Nous voulons pouvoir demander aux entreprises qui viennent s’installer à Villeurbanne de recruter des jeunes. Quand on a une ville qui vit, qui est ouverte aux entreprises, ça encourage aussi les jeunes qui veulent se lancer à s’installer. Une ville fantôme, ça ne vaut pas le coup pour ces jeunes. Mais une ville attractive, avec un vrai esprit entrepreneurial, commerçant, artisan donne envie de se lancer, de créer son entreprise. Je veux redonner de l’espoir aux jeunes.
Envisagez-vous des alliances pour ces élections ?

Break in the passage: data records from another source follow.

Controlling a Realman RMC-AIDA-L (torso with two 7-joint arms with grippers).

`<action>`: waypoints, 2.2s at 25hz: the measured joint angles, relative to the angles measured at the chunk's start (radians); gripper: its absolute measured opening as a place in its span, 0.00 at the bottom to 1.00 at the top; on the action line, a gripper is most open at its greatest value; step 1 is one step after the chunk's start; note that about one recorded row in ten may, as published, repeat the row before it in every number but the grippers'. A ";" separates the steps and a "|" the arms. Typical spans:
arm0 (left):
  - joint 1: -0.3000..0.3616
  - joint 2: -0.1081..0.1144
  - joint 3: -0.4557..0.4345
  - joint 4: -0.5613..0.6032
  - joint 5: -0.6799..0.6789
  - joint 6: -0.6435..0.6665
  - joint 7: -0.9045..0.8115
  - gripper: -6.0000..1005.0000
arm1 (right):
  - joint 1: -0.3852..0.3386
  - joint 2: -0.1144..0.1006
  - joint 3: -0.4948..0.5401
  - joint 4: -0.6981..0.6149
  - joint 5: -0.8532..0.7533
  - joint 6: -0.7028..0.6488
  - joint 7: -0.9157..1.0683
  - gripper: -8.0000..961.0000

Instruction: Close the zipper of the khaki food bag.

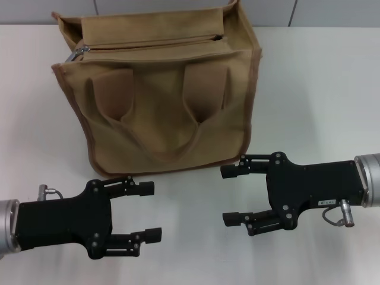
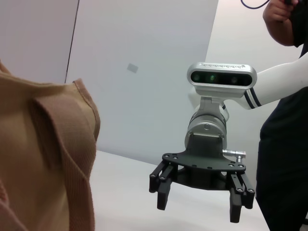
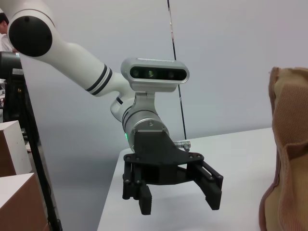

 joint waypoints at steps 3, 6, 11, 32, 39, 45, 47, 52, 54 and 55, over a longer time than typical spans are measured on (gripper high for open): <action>-0.001 0.001 -0.001 0.000 0.000 0.000 0.000 0.81 | 0.001 0.000 0.000 0.000 0.000 0.001 0.000 0.84; -0.006 0.003 -0.008 0.001 0.000 0.000 0.000 0.81 | 0.002 0.000 0.000 0.000 0.000 0.001 0.000 0.84; -0.006 0.003 -0.008 0.008 0.000 0.004 -0.002 0.81 | -0.007 0.000 0.000 0.002 0.000 0.001 0.000 0.84; 0.040 -0.131 -0.727 -0.121 -0.100 0.203 0.226 0.81 | -0.046 0.003 0.027 0.030 0.001 0.012 -0.001 0.83; 0.095 -0.118 -0.865 -0.114 -0.109 -0.052 0.227 0.81 | -0.056 0.003 0.032 0.029 0.002 0.014 -0.001 0.83; 0.080 -0.101 -0.811 -0.081 0.026 -0.199 0.223 0.81 | -0.057 0.002 0.037 0.029 0.002 0.014 -0.001 0.83; 0.062 -0.107 -0.795 -0.074 0.059 -0.205 0.231 0.81 | -0.054 0.002 0.037 0.029 0.002 0.014 -0.001 0.83; 0.018 -0.125 -0.788 -0.065 0.067 -0.273 0.292 0.81 | -0.050 0.001 0.037 0.029 -0.001 0.014 0.001 0.83; -0.004 -0.128 -0.791 -0.068 0.065 -0.307 0.314 0.81 | -0.050 0.001 0.037 0.027 -0.001 0.013 0.004 0.83; -0.009 -0.129 -0.794 -0.068 0.060 -0.314 0.323 0.81 | -0.050 0.001 0.037 0.027 -0.001 0.013 0.005 0.83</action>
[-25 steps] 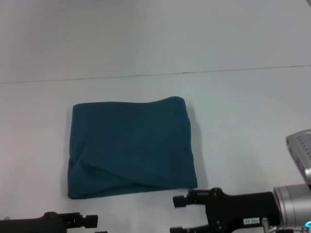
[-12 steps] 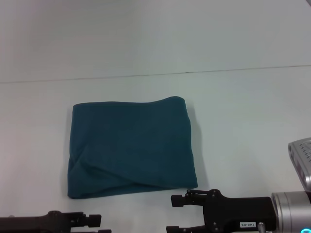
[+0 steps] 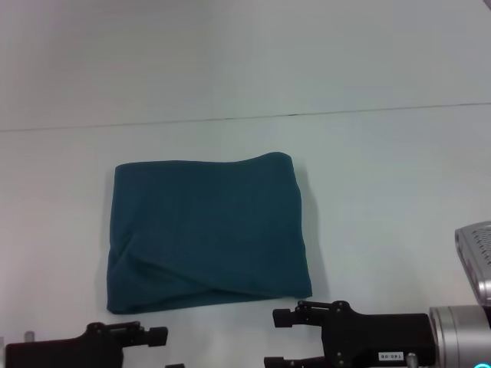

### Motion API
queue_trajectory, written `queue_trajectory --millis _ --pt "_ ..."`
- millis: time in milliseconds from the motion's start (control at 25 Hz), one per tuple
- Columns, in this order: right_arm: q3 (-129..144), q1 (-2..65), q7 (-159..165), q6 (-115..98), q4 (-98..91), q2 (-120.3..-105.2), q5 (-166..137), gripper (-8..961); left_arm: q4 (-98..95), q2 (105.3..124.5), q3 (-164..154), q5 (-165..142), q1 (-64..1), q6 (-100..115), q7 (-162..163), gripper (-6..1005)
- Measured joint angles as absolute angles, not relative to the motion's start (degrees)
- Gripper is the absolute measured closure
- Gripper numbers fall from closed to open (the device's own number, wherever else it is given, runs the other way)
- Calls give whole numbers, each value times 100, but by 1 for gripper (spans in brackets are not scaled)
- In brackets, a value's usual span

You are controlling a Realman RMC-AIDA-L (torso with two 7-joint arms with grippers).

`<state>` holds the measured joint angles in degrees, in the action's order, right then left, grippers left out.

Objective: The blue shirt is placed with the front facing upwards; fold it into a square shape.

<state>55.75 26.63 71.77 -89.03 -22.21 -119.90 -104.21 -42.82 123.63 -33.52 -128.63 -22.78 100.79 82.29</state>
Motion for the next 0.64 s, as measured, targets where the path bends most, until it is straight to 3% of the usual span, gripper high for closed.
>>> queue_trajectory --millis 640 --pt "5563 2680 7147 -8891 -2137 -11988 -10424 72 -4134 12340 -3331 -12863 -2347 9983 8201 276"
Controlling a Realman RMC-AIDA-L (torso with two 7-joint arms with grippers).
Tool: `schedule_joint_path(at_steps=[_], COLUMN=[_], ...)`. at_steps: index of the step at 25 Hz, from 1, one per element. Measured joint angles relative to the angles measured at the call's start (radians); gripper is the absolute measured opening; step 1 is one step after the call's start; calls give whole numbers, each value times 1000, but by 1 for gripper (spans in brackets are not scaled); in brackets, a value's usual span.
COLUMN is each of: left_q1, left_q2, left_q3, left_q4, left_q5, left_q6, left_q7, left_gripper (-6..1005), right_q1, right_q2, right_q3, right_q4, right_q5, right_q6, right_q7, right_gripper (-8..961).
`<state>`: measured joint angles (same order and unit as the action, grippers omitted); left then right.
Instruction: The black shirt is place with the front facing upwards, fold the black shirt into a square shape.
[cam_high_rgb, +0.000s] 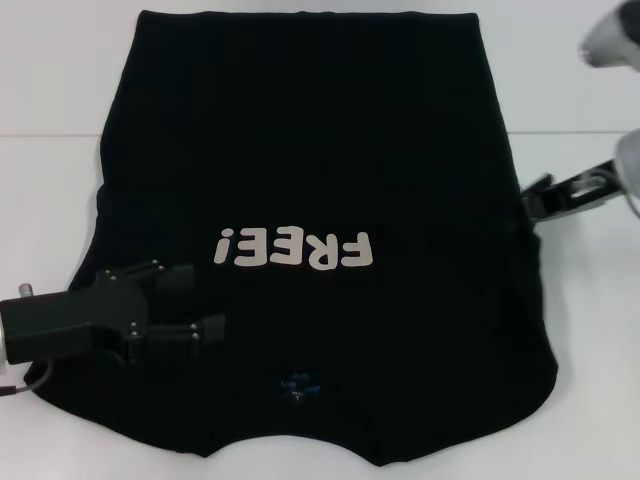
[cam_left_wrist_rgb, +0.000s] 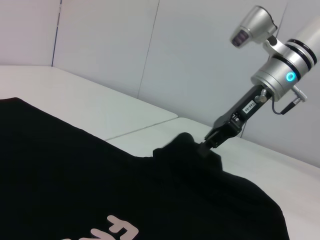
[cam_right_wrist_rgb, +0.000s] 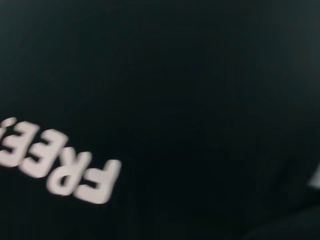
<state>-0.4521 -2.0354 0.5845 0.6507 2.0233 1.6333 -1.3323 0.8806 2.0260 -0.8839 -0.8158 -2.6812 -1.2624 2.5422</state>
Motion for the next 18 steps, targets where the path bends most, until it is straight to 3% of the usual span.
schedule_joint_path(at_steps=[8,13,18], left_q1=[4,6,5], left_q2=[0,0,0], left_q3=[-1,-6,-45], left_q4=[-3,-5,-6], left_q5=[-5,-10,-11], left_q6=[-2,-3,0], left_q7=[-9,-12,-24], left_gripper=[933,933,933], right_q1=[63,68,53], right_q2=[51,59,49], right_q3=[-129,-135,-120], right_q4=[9,17,37], right_q5=[-8,11,117], right_q6=[31,55,50], right_q7=[-3,-5,-64], right_gripper=[24,24,44])
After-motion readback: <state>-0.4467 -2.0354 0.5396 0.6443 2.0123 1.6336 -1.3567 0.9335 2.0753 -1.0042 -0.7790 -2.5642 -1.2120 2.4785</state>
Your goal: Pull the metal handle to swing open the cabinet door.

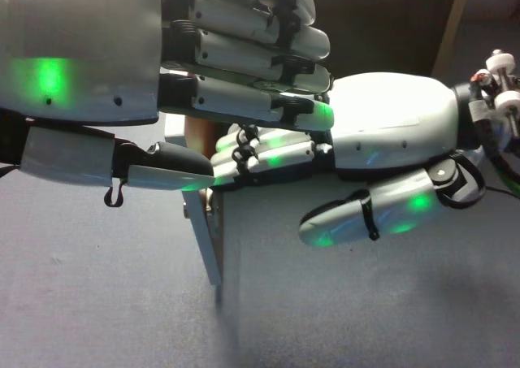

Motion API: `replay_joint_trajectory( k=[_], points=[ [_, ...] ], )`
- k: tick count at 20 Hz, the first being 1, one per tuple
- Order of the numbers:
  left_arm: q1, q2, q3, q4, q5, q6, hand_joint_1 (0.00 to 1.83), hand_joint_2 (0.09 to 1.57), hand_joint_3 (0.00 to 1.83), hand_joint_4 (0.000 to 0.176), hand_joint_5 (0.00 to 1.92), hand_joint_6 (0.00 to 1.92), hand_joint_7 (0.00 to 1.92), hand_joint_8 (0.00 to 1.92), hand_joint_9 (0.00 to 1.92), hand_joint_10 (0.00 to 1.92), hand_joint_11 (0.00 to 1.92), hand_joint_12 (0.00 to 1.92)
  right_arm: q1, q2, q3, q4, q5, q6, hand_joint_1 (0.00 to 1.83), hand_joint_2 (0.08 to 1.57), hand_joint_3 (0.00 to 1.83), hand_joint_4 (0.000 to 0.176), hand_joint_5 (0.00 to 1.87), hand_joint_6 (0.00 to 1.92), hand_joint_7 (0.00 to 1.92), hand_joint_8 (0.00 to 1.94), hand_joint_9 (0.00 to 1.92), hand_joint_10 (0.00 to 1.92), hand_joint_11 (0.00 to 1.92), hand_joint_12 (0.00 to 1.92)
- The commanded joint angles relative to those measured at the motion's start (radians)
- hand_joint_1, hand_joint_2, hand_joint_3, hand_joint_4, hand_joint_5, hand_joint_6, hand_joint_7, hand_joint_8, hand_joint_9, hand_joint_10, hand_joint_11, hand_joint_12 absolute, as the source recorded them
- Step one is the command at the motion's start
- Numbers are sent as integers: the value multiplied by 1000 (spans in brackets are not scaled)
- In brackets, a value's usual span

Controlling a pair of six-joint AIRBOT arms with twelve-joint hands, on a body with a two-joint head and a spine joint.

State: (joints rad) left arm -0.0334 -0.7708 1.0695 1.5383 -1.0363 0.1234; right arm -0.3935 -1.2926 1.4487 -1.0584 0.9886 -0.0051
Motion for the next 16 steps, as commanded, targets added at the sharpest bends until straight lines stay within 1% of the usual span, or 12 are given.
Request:
replay_joint_trajectory(
  k=[1,11,14,16],
  points=[
    [-10,5,-3,-96,-21,6,115,1563,6,0,365,1,407,0,376,0,0,899,8,-5,4,84,82,1,0,1513,0,0,198,6,216,2,207,1,0,660],
    [-10,6,-3,-96,-21,6,60,1571,10,0,362,5,414,2,380,1,0,904,21,-56,32,97,73,1,0,1513,1,0,191,0,212,2,204,2,0,626],
    [-10,6,-3,-96,-21,6,39,1571,25,0,360,2,412,0,381,1,0,896,23,-68,37,97,73,1,0,1513,1,0,201,3,219,2,213,3,0,664],
    [-10,6,-3,-96,-21,6,6,1571,34,0,388,6,431,3,397,3,6,917,23,-77,41,97,73,1,0,1512,0,0,190,0,212,0,208,0,0,656]
  ],
)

Comme je l’ai dit, je pars sans étiquette pour cette élection. Je pars sans idée partisane. Je veux être la maire de tous les villeurbannais sans exception. Je suis fière de la liste que je conduis, avec des hommes et des femmes qui veulent aussi changer Villeurbanne. Ils s’investissent, donnent de leur temps. Ce sont des personnes avec des expertises différentes, je suis très fière de cette équipe dynamique et diverse à l’image de notre ville. On fait une campagne dans la bonne humeur, et ça faisait longtemps que ça ne m’était pas arrivé.On est heureux de le faire.
Il y aura sans doute un moment de réflexion sur une possible alliance. Mais tant que le 1er tour n’est pas passé, on ne peut pas vraiment y réfléchir. C’est une élection très ouverte, tout est possible.
Je me lance dans cette bataille avec mon cœur, mes tripes, ma passion et une nouvelle vision pour ma ville, celle du changement.
Comment voyez-vous Villeurbanne dans dix ans ?
Si je suis élue maire, je vois Villeurbanne de manière radicalement différente. Si ce n’est le cas, je serais moins optimiste et je me poserai des questions dans le devenir de cette ville. J’assiste déjà à une dégradation de la vie des villeurbannais et des villeurbannaises, et ça ne me plait absolument pas. Je souhaite apporter le changement à Villeurbanne. Si je suis élue le 22 mars, alors dans dix ans les villeurbannais seront heureux d’y vivre et ne voudront pas partir comme c’est le cas aujourd’hui. Je veux rendre le bonheur et la fierté de vivre à Villeurbanne. Je veux être la maire du changement.